The other day upon boot, the RAID BIOS reported errors
Drives 01 and 03 missing
Foreign config available
I loaded the foreign config, and the drives reappeared. On the next boot, I got
Drive 01 offline
Thinking the drive was bad, I replaced it with a new drive and rebuilt drive 01. When I next booted, the system came up OK, but a few reboots later I got
Drive 00 offline
Foreign config available
So I read in the Foreign config and forced 00 online.
After several reboots I then got
Drive 03 offline
Foreign config available
Read in foreign config. Force drive 03 online.
Now the system comes up OK. I have rebooted it many times.
Should I assume that my controller is bad?

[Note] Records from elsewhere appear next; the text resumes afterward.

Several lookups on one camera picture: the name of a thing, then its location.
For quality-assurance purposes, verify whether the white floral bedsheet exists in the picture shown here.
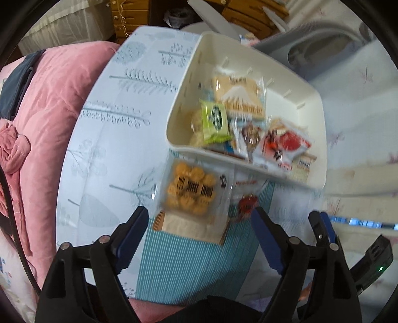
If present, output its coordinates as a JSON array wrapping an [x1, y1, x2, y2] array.
[[280, 0, 398, 280]]

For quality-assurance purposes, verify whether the white leaf print lap table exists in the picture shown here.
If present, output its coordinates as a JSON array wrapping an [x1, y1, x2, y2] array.
[[56, 26, 325, 306]]

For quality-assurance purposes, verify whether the striped beige snack packet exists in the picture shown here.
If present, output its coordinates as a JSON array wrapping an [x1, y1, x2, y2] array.
[[292, 152, 318, 184]]

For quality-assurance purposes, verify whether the clear brown snack packet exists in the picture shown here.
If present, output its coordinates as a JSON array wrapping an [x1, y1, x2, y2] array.
[[230, 120, 265, 162]]

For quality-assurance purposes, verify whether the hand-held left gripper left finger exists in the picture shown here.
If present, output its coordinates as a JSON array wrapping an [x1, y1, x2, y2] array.
[[36, 206, 149, 323]]

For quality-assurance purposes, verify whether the golden cookie clear packet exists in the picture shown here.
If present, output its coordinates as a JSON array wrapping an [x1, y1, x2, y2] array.
[[155, 158, 231, 218]]

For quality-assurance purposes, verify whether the red white snack packet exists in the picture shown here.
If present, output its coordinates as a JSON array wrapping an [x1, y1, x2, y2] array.
[[253, 124, 313, 171]]

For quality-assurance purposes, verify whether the green snack packet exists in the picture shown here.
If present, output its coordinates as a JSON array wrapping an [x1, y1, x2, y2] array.
[[200, 99, 233, 145]]

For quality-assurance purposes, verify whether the wooden desk with drawers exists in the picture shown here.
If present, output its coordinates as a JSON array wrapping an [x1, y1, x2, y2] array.
[[110, 0, 290, 38]]

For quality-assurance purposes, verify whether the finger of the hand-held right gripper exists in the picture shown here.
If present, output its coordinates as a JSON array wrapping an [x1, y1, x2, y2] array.
[[308, 209, 338, 249]]

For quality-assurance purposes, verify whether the teal striped mat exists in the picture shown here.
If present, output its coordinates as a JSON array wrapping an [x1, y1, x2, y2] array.
[[137, 180, 277, 306]]

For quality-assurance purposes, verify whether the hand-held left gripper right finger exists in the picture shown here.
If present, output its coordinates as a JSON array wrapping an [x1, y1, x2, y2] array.
[[250, 207, 363, 323]]

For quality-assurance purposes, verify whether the trash bin with plastic bag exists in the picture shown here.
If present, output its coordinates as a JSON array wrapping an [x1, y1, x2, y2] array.
[[163, 8, 188, 30]]

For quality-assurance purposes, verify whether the brown paper packet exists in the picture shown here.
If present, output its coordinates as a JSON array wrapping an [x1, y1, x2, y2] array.
[[152, 210, 231, 246]]

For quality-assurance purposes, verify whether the clear red print packet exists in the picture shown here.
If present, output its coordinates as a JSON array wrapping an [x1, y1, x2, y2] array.
[[229, 177, 268, 222]]

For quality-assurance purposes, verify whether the black cable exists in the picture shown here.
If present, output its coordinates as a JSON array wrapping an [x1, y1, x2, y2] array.
[[0, 168, 42, 293]]

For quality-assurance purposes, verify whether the grey office chair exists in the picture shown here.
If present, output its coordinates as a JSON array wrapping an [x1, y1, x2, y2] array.
[[180, 0, 374, 82]]

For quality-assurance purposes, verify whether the pink blanket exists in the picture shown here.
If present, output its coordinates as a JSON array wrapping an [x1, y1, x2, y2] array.
[[0, 42, 122, 283]]

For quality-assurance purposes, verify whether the white plastic basket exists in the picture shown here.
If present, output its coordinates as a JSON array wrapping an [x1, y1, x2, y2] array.
[[165, 31, 327, 190]]

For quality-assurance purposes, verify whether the dark blue cloth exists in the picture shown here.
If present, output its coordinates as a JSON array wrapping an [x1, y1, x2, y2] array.
[[0, 50, 47, 120]]

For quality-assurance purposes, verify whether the pale round cookie packet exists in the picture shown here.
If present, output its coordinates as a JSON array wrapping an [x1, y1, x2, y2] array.
[[189, 109, 206, 147]]

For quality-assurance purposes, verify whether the white pleated cloth cover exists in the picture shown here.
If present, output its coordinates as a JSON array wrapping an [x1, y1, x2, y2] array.
[[19, 0, 112, 56]]

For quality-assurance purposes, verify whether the beige mountain print snack packet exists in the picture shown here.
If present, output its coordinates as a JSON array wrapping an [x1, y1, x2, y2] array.
[[213, 75, 267, 121]]

Or said another way, is there any possibility that this kind of behavior can be caused by something other than the controller? For example, can the kernel driver muck up the driver configuration somehow?
Best Answer
Yes, I believe either your controller or the raid backplane is bad. But I think the controller is the culprit. Can you look up the firmware version of the RAID controller (not to be confused with the system BIOS, which you should also check) and compare to what is available on Dell's site? You may find the version is quite old and that critical issues have been resolved in newer versions. Alternatively you could try calling Dell support - which you should certainly do if support is available! You can easily check what service contract is in force by looking up the Service Tag at support.dell.com.
Two notes of caution. You are in dangerous territory. Upgrading the RAID controller firmware can sometimes result in data loss - make sure the new version has been out for awhile, and read the release notes carefully. 2) RAID 5 doesn't give you a lot of wiggle room. Either way prepare to back up your critical data before you let time pass on this issue or take any substantial corrective actions!